History

France
- Name: Cocarde
- Ordered: 16 May 1793
- Builder: Saint Malo
- Laid down: August 1793
- Launched: 29 April 1794
- Completed: July 1794
- Fate: Broken up 1803

General characteristics
- Class & type: Cocarde-class frigate
- Type: frigate
- Displacement: 1190 tonneaux
- Tons burthen: 590 port tonneaux
- Length: 144 ft 3 in (43.97 m) (overall);; 119 ft 8+1⁄2 in (36.487 m) (keel);
- Beam: 37 ft 6 in (11.43 m)
- Depth of hold: 11 ft 8 in (3.56 m)
- Crew: 200
- Armament: 40 guns:; 28 × 12-pounder long guns; 12 × 6-pounder long guns;
- Armour: Timber

= French frigate Cocarde =

Cocarde was a 40-gun of the French Navy.

Commissioned as Cocarde nationale, she was launched on 29 April 1794 in Saint Malo and commissioned in July under Lieutenant Allanic. Under Captain Quérangal, she took part in the Battle of Groix.

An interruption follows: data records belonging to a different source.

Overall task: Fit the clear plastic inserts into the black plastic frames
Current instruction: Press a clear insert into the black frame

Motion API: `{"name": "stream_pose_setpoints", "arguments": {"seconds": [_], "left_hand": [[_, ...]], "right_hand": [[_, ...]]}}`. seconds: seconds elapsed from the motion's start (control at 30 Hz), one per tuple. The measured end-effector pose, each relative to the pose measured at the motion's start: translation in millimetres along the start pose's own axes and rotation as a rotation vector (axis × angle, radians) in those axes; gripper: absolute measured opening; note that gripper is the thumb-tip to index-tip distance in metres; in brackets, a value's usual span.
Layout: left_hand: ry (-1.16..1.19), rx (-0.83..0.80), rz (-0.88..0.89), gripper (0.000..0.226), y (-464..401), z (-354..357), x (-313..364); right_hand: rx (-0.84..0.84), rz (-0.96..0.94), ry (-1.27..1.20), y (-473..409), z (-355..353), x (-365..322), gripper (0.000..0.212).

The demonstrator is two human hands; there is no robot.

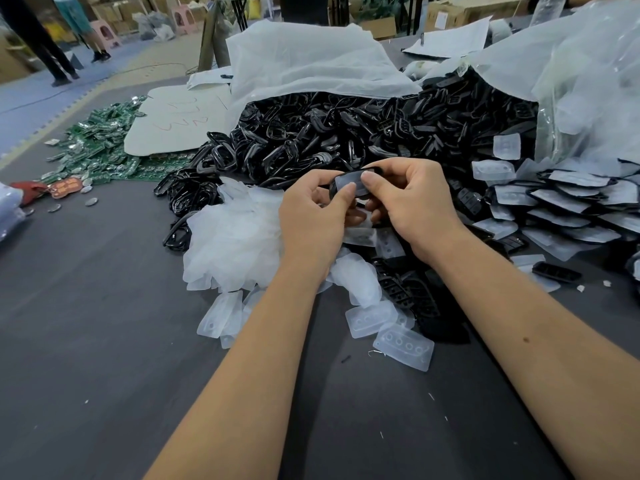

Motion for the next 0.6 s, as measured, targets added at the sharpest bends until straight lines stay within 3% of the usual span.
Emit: {"name": "stream_pose_setpoints", "arguments": {"seconds": [0.3, 0.6], "left_hand": [[0.069, 0.022, -0.091, 0.006, 0.8, 1.0, 0.7], [0.101, 0.033, -0.152, 0.02, 0.7, 0.2, 3.0]], "right_hand": [[0.009, -0.056, 0.063, 1.4, 2.8, -1.6, 0.012], [-0.012, -0.054, 0.067, 2.4, 3.8, -2.4, 0.012]]}}
Point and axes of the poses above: each hand's wrist, its own y-axis away from the middle knuckle, its own z-axis out of the palm, x = y × z, the point moved 3 cm from there along -y, towards the middle knuckle, and after that the axes turned 2 degrees about z, right-handed, at the moved point
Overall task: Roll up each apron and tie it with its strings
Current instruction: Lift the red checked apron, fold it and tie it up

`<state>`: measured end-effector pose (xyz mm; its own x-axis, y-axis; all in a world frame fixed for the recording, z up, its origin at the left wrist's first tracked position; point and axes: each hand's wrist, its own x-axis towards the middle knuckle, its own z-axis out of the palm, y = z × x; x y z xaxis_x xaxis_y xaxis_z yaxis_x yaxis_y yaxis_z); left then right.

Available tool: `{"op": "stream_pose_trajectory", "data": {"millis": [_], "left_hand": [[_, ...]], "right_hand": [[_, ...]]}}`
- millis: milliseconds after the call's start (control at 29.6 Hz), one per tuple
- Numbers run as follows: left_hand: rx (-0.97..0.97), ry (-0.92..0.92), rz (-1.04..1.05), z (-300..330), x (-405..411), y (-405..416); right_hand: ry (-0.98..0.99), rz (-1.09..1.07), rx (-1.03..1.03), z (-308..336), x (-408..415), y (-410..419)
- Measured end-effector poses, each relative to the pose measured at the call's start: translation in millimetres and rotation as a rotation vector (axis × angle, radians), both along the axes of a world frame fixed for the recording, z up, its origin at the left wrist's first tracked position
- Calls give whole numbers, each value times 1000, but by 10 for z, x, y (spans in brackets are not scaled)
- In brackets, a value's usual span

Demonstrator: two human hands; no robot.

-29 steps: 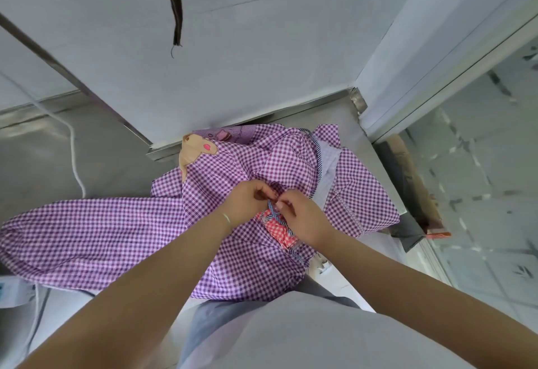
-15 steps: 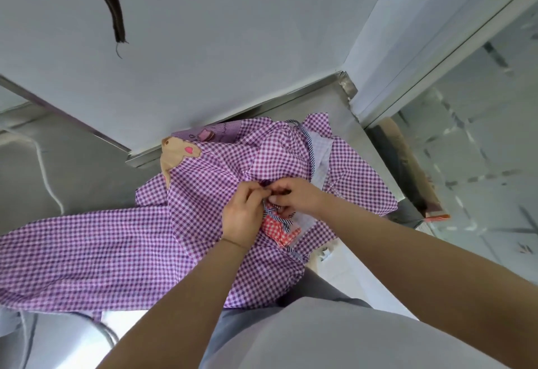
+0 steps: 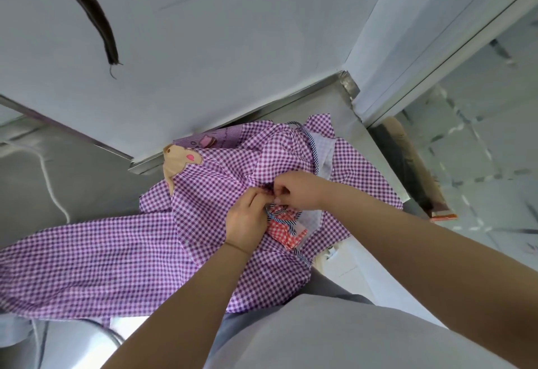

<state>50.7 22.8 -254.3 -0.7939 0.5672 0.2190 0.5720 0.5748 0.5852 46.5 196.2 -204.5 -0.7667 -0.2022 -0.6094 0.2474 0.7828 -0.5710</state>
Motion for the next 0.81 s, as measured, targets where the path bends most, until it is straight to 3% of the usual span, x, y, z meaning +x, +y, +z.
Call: {"op": "stream_pose_trajectory", "data": {"millis": [101, 270, 338, 406, 676, 811], "left_hand": [[13, -45, 5, 11, -3, -3], [21, -91, -1, 92, 5, -9], [24, -112, -21, 117, 21, -33], [18, -140, -64, 126, 40, -79], [-49, -58, -294, 206, 3, -175], [-125, -100, -416, 237, -100, -85]], "right_hand": [[-40, -25, -12, 28, 112, -25], [-72, -585, -197, -119, 385, -112], [-49, -829, -208, -226, 448, -157], [-26, -927, -161, -312, 466, -181], [52, -681, 153, -369, 320, -247], [82, -630, 189, -387, 300, -254]]}}
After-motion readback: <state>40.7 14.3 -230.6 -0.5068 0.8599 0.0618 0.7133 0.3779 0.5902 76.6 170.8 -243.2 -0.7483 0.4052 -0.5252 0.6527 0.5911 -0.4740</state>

She later took part in the Expédition d'Irlande. She was renamed Cocarde in June 1796.

During the Quasi War on 10 July 1799, under command of Citizen Croiset, she captured the American armed merchant ship Rufus 4 league east southeast of Cadiz, Spain.

In 1802, she served in the Caribbean. A series of beachings damaged her sails and hull to the point where she was condemned and broken up in 1803.